### PROVIDED DATA
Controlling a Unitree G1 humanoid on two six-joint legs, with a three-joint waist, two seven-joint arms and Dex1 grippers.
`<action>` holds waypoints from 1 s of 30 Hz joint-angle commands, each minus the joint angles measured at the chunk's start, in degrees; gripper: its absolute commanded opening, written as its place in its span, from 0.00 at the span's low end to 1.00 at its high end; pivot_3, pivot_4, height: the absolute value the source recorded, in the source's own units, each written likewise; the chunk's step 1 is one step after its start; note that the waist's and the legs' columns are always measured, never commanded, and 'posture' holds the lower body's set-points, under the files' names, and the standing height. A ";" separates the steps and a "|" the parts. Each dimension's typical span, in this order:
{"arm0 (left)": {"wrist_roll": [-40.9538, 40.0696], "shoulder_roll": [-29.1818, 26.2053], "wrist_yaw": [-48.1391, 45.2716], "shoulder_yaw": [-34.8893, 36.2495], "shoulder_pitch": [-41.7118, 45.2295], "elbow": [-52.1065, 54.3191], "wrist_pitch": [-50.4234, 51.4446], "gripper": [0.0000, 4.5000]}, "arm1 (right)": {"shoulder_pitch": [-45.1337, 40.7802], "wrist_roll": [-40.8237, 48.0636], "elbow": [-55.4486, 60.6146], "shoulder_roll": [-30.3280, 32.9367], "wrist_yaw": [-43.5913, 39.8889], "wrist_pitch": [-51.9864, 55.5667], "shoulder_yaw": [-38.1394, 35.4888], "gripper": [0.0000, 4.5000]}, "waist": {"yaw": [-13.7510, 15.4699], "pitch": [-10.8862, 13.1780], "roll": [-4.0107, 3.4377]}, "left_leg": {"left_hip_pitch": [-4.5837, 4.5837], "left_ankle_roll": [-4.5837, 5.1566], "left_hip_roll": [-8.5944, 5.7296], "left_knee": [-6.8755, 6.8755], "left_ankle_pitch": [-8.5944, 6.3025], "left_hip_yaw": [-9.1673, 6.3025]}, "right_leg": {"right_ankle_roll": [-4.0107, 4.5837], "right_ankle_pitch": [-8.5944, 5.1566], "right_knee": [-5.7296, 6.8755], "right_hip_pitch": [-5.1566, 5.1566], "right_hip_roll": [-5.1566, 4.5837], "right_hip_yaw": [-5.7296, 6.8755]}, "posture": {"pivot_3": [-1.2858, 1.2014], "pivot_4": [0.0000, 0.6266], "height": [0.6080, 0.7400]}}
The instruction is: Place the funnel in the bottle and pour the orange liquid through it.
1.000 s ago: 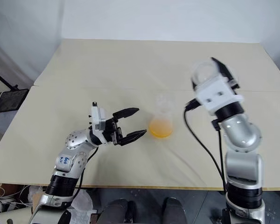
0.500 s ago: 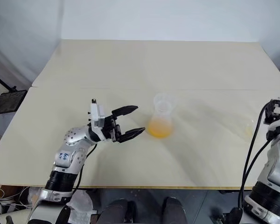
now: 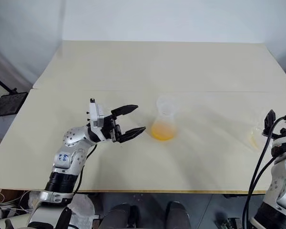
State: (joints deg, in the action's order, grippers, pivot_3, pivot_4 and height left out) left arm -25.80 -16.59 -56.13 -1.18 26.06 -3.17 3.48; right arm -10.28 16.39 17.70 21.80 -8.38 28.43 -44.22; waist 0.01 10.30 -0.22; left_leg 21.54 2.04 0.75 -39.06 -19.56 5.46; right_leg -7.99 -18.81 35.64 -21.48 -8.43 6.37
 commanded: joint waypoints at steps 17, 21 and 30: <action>-0.03 -2.57 -2.63 1.09 1.17 -1.36 -1.29 1.00 | 0.37 12.22 5.24 17.18 -15.87 -10.85 1.02 0.99 | -0.22 0.02 -0.03 | -0.06 0.01 0.05 0.03 0.00 0.08 | 0.00 0.00 -0.05 0.00 0.06 -0.07 | 0.52 0.24 1.00; -0.03 -5.83 -3.63 1.32 -0.19 -0.70 0.52 1.00 | 3.41 16.48 4.60 19.80 -28.11 -12.07 6.67 0.99 | -0.01 0.03 -0.01 | -0.07 0.01 0.06 0.04 0.00 0.07 | 0.00 0.00 -0.06 0.02 0.06 -0.06 | 0.52 0.24 1.00; -0.15 -14.57 -2.73 4.17 -6.32 4.89 5.16 1.00 | 18.83 20.88 7.19 21.87 -50.16 -14.68 12.14 0.99 | 1.48 0.08 0.08 | -0.02 0.07 0.00 0.00 -0.03 -0.04 | -0.01 0.01 -0.12 0.09 -0.04 0.01 | 0.52 0.24 1.00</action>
State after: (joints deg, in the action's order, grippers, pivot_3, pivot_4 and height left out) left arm -25.41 -30.02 -59.01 1.51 20.68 -1.74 8.03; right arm 6.81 37.73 23.04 42.63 -54.89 16.55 -31.52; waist 1.49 10.38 -0.14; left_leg 21.52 2.11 0.75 -39.07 -19.60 5.41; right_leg -8.00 -18.80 35.51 -21.38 -8.47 6.38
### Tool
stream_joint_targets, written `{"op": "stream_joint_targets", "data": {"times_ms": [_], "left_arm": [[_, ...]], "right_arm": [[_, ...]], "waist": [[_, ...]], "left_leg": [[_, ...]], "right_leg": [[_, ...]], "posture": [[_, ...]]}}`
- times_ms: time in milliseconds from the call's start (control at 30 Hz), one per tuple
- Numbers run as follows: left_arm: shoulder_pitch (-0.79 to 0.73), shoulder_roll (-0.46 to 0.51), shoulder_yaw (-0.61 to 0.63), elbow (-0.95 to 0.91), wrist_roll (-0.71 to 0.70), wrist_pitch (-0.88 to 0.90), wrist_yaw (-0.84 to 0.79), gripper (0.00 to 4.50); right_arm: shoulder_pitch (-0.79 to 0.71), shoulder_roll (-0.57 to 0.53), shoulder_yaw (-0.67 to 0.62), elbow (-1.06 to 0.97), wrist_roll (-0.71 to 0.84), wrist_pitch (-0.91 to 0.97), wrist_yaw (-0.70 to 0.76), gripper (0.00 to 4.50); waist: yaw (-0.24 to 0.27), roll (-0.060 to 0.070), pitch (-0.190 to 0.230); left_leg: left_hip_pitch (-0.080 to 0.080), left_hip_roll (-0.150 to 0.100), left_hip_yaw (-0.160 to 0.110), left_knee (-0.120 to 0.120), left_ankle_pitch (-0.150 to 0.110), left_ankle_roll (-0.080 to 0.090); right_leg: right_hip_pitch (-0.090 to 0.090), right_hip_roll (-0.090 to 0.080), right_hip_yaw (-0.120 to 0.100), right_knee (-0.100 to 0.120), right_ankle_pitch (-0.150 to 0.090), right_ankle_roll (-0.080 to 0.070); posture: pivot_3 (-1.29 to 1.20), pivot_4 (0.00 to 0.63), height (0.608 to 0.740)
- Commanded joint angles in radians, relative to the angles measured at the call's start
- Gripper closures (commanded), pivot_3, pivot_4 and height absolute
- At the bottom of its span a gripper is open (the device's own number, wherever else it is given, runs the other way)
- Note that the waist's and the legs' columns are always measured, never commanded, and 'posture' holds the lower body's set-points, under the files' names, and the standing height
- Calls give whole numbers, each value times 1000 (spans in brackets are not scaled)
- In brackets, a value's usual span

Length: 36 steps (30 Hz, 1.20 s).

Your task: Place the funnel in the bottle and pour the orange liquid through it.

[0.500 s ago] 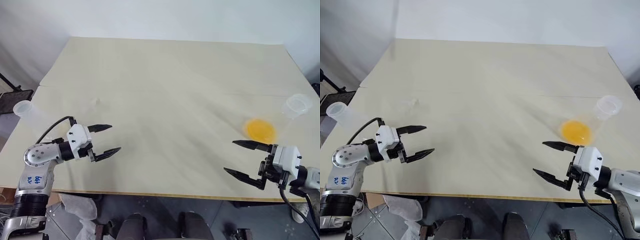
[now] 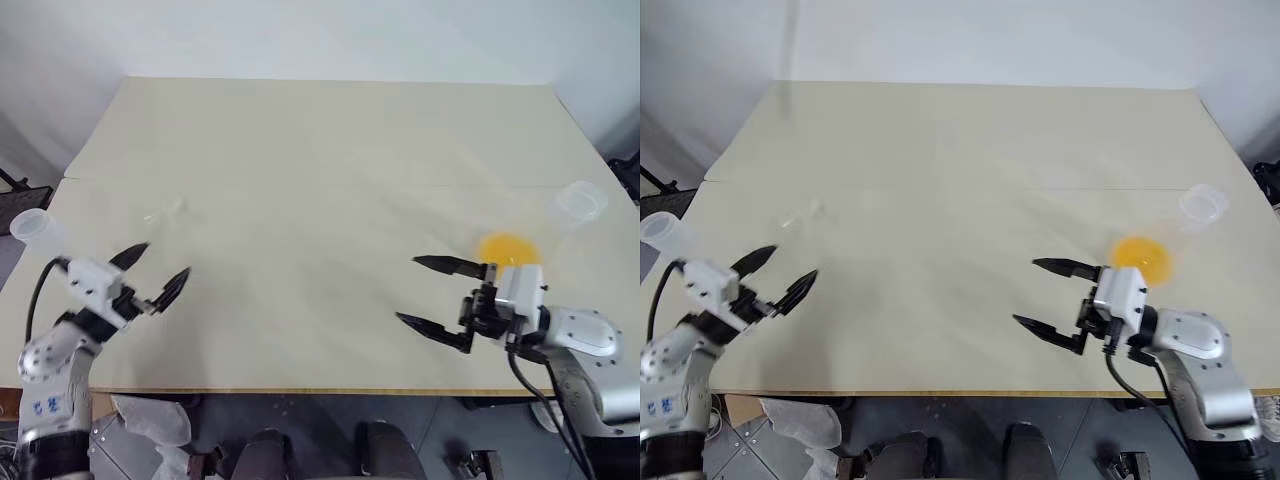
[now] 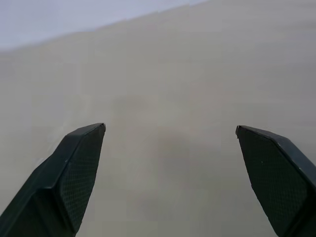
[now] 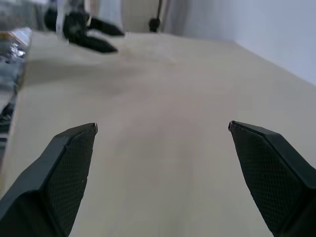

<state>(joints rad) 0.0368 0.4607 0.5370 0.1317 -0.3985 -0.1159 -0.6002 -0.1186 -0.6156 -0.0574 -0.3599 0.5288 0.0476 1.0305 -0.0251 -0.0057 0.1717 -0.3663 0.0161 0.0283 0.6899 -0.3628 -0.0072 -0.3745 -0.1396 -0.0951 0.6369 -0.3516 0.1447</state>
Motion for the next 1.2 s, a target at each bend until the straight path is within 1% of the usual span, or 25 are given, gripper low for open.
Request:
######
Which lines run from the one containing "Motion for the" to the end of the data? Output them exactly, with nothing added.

Motion for the next 1.2 s, a target at each bend until the straight path is within 1% of the usual span, or 25 are given, gripper low for open.
Request:

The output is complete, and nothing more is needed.